W3C home > Mailing lists > Public > public-iri@w3.org > August 2009

RE: IDNA and IRI document way forward

From: Larry Masinter <masinter@adobe.com>
Date: Mon, 24 Aug 2009 19:27:18 -0700
To: "PUBLIC-IRI@W3.ORG" <PUBLIC-IRI@w3.org>
Message-ID: <8B62A039C620904E92F1233570534C9B0118DB8F1E49@nambx04.corp.adobe.com>
I've continued to mull over the contradictory requirements
for IDNA and IRI parsing.

1) IDNA requires (requests, demands, whatever) that there be no
  way in which a %xx percent-hex-encoded version of an Internationalized
  Domain Name ever be presented to a DNS resolver.

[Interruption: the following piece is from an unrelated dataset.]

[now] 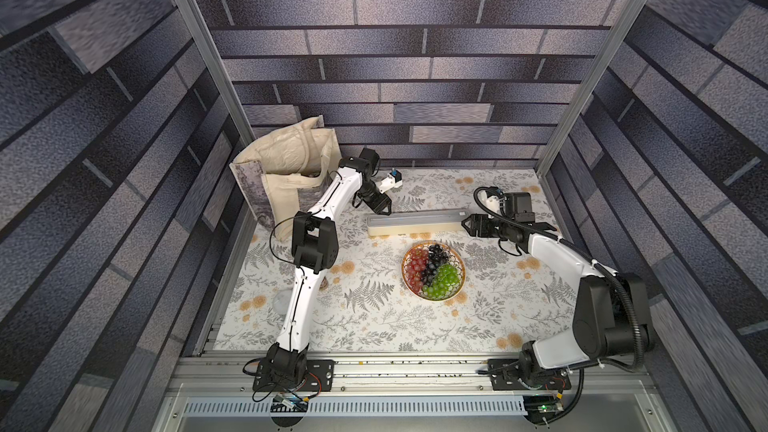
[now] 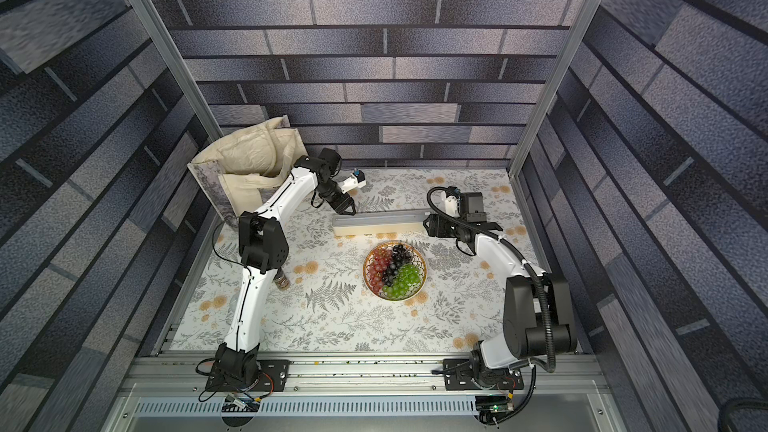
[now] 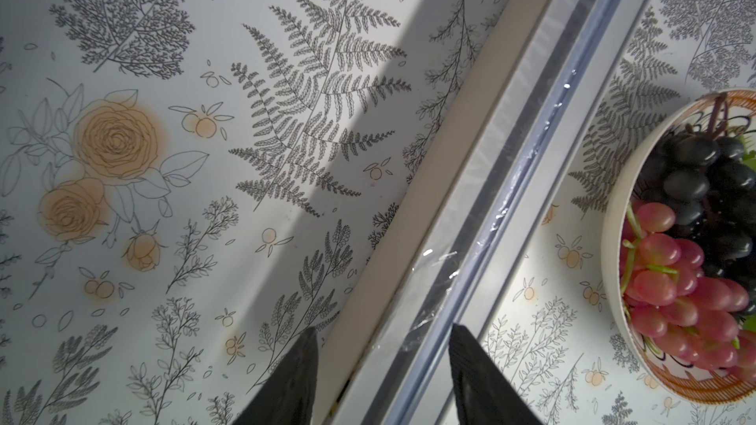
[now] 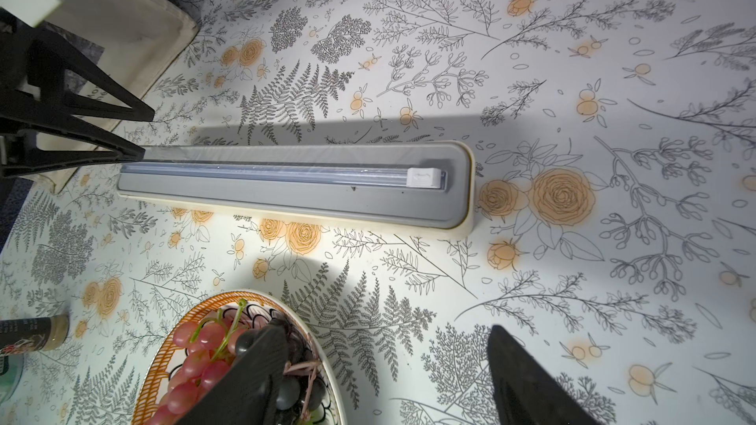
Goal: Wrap the plate with plastic wrap
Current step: Pull the plastic wrap from the plastic wrap cutting box.
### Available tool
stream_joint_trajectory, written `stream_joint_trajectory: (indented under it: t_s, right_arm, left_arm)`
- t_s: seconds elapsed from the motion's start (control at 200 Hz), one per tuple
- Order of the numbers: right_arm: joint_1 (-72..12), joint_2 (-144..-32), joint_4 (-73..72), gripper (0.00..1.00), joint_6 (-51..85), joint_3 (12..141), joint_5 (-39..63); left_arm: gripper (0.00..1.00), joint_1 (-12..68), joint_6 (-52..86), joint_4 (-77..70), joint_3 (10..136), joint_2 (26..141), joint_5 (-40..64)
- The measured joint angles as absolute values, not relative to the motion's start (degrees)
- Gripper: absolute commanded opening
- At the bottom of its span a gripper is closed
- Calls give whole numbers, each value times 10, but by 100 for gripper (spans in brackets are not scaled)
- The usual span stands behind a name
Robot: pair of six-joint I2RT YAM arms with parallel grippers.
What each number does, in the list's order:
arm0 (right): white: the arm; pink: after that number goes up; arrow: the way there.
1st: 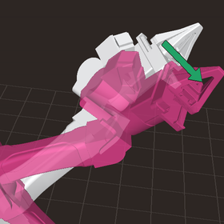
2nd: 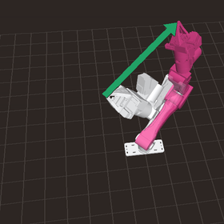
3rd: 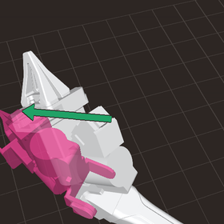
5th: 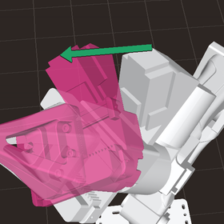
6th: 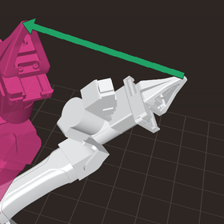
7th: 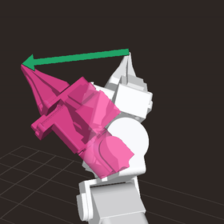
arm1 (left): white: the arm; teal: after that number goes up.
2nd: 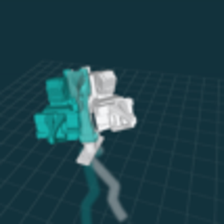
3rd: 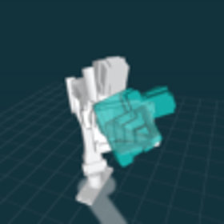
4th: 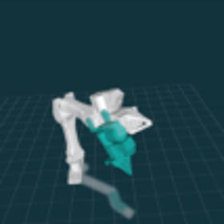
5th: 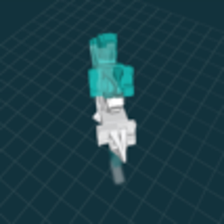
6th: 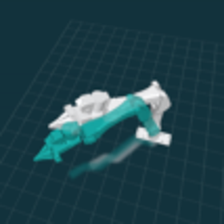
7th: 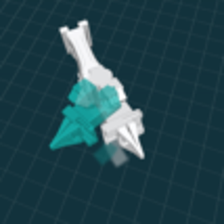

2) Traditionally, though, IRIs have been defined as requiring
  a scheme-independent (and syntax-independent) translation from IRI
  (or IRI-like-thing) to URI.

3) URI schemes have host names in many places, not just one:
   mailto:person@host,   ftp://user@host/path, http://host1/path?location=http://host2/path2


I don't think these three things are compatible. If IRIs are defined
by mapping to URIs using (2), then Internationalized Domain Names
in different schemes (3) will translate to percent-hex-encoding
domain names in their corresponding URIs, violating the requirement
for (2).

I can't see any way around (1) or (3), so this leaves me with the
uncomfortable choice of abandoning (2), performing major violence
on the IRI spec.

So here's a swipe at how this might work (please don't shoot me yet):

NO LONGER define an IRI by a generic IRI -> URI mapping.
INSTEAD, IRI parsing is *scheme specific*. "Internationalized"
  (IRI) versions of URI schemes are defined as:
   

   For each URI scheme, there is a corresponding IRI scheme.
   The grammar for the IRI scheme *MUST* be exactly the same
    as the grammar for the URI scheme of the same name, except
   that (a) every syntactic component in the URI scheme that
   allows "unreserved" characters from the URI spec should,
   in the IRI form, allow "Unreserved" characters from the
   IRI repertoire.

   In general, the mapping for handling IRIs and interpreting
   them CAN be defined using a generic IRIstring to URIstring
   component using percent-encoding, with the exception that
   host names are translated to the right IDNa format string.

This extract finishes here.